Social media has become part of our life. Facebook is a popular channel for businesses to reach their customers. Nevertheless, publicity works both ways; negative voices and false news might spread as wildfire across the internet. Reacting only to the most influential articles or posts can stand in the way of the most part of harmful rumours. There is a need for an automatic selection of posts that would attract intense reactions.
The goal of this thesis work was to estimate the number of comments a Facebook post will receive in the near future based on its history in the past and the features of the user creating it. The prediction algorithms require a certain amount of training data for building an efficient and precise model. However, it is not easy to create a large and representative database of the users’ activity. They are concerned about the privacy of their Facebook wall, and they are not willing to grant access to it.

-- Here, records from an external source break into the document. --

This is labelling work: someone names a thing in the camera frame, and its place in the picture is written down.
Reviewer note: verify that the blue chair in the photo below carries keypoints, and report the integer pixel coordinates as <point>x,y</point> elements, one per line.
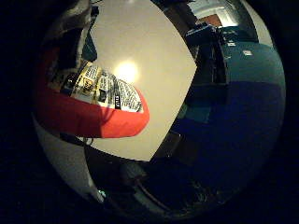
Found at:
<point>202,33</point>

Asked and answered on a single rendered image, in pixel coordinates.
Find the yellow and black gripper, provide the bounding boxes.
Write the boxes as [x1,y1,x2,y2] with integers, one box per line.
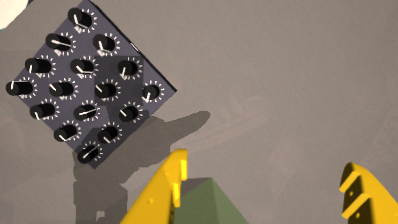
[120,149,398,224]

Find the dark grey knob box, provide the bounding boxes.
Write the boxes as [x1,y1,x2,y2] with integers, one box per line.
[6,0,177,170]

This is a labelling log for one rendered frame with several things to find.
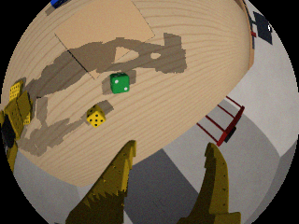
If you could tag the yellow die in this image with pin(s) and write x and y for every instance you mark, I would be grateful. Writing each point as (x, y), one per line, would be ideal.
(96, 116)

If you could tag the green die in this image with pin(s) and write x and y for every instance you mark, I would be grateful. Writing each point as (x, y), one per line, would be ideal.
(119, 83)

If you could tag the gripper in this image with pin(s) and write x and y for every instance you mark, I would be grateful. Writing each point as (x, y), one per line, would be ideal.
(104, 202)

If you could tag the blue die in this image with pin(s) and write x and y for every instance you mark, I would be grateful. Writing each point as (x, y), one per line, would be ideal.
(57, 3)

Using only data collected on the Facebook domain results a model that is not precise enough. Transfer learning techniques need to be used to extract information from another dataset that comes from a slightly different, but related domain. Large amount of data had been collected, preprocessed and made publicly available of Hungarian blog sites. This data had been used to predict the number of comments a blog post is expected to receive. The dataset was used during the thesis research as supplementary data to train the models.
This thesis gives an overview on transfer learning techniques and terminology, and compares the performance of the following algorithms: naïve transfer (using only the common attributes of the different datasets), linear regression presuming independent attributes, multitask regression, kNN regression.